Reading the records below, find how many lines include the word "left" and give that number alone.

━━━━━ Source data

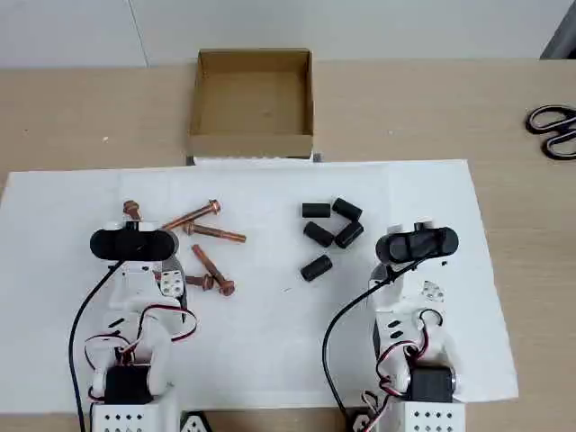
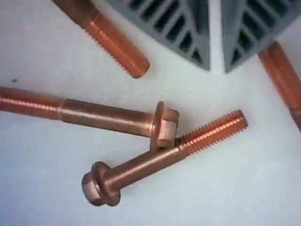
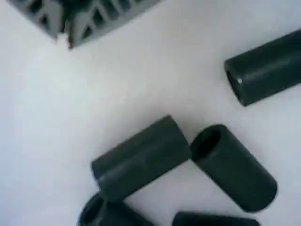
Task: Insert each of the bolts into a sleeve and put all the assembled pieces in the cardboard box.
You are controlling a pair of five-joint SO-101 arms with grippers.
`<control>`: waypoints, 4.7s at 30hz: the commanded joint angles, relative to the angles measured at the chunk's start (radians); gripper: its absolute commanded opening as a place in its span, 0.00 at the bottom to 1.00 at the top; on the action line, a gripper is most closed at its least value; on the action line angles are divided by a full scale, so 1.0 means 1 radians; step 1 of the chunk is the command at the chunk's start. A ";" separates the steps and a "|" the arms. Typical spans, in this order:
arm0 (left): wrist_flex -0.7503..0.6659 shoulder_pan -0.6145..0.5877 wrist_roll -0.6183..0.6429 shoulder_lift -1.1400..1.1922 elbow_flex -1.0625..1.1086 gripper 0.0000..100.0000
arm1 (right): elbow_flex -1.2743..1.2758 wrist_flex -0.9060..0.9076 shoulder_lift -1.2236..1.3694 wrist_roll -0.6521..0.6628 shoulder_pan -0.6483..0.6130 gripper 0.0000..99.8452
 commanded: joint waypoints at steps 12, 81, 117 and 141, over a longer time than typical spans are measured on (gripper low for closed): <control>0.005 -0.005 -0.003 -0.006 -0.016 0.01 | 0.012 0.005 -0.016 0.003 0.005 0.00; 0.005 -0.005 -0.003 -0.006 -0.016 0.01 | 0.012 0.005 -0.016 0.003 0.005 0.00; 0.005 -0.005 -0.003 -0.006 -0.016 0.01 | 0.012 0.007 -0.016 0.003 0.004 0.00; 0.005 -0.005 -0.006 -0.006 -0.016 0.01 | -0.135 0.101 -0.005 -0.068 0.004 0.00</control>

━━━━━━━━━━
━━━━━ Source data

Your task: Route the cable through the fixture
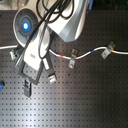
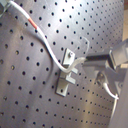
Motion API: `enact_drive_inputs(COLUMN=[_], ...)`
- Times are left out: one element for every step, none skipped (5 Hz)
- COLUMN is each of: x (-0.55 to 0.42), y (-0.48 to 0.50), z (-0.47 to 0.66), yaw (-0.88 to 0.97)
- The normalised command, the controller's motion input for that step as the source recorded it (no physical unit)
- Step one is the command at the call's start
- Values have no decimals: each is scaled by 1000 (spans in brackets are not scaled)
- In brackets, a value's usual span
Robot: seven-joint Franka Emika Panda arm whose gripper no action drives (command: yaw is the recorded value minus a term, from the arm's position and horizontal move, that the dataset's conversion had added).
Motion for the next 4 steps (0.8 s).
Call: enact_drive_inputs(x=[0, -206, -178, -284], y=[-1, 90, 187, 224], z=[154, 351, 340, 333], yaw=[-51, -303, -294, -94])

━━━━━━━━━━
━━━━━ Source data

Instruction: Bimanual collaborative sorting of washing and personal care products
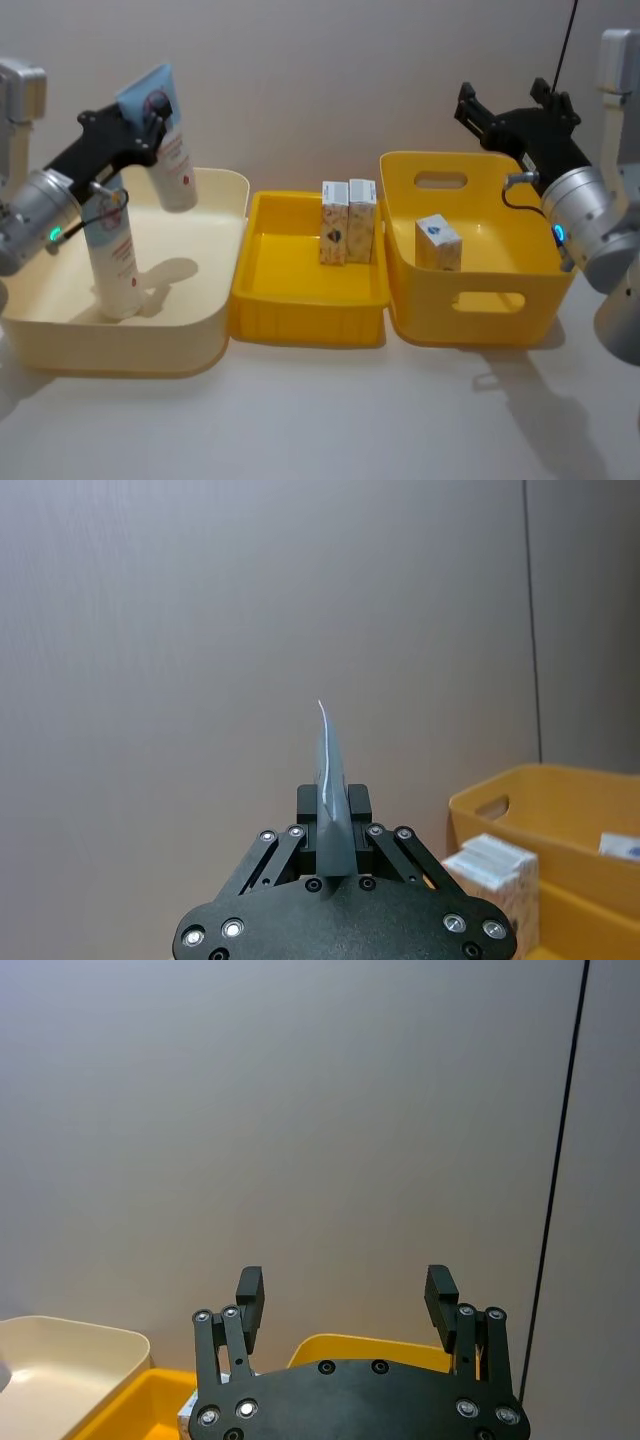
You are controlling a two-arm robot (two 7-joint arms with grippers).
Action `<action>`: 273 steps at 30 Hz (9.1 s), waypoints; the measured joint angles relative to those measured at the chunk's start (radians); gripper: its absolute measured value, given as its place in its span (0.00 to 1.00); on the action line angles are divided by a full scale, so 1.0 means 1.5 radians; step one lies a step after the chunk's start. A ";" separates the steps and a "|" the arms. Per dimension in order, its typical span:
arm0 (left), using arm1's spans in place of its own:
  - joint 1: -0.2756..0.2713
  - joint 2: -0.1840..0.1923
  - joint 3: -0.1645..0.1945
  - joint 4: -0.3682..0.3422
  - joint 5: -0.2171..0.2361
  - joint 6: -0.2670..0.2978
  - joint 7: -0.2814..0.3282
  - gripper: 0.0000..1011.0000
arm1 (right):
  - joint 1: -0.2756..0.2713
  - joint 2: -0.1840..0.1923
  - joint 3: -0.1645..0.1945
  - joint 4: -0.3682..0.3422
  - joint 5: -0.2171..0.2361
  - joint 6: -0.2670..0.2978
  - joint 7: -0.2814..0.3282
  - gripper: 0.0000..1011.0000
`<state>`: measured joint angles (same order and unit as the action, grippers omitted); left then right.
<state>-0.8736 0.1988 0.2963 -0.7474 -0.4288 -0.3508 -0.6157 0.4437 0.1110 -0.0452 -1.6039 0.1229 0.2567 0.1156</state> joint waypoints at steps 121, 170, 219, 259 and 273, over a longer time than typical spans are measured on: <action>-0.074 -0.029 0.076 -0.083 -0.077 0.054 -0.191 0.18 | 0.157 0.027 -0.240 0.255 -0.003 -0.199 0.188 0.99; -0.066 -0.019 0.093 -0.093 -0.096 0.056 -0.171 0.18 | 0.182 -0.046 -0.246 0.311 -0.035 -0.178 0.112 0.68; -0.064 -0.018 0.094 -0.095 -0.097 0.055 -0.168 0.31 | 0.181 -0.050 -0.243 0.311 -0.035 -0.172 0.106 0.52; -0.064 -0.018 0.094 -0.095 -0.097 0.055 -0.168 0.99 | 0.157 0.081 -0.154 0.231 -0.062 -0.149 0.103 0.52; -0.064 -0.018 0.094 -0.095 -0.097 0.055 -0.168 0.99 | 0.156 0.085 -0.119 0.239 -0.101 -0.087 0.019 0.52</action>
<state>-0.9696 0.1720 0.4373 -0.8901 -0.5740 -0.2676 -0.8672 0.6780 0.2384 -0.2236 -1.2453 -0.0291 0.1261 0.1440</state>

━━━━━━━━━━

The answer. 4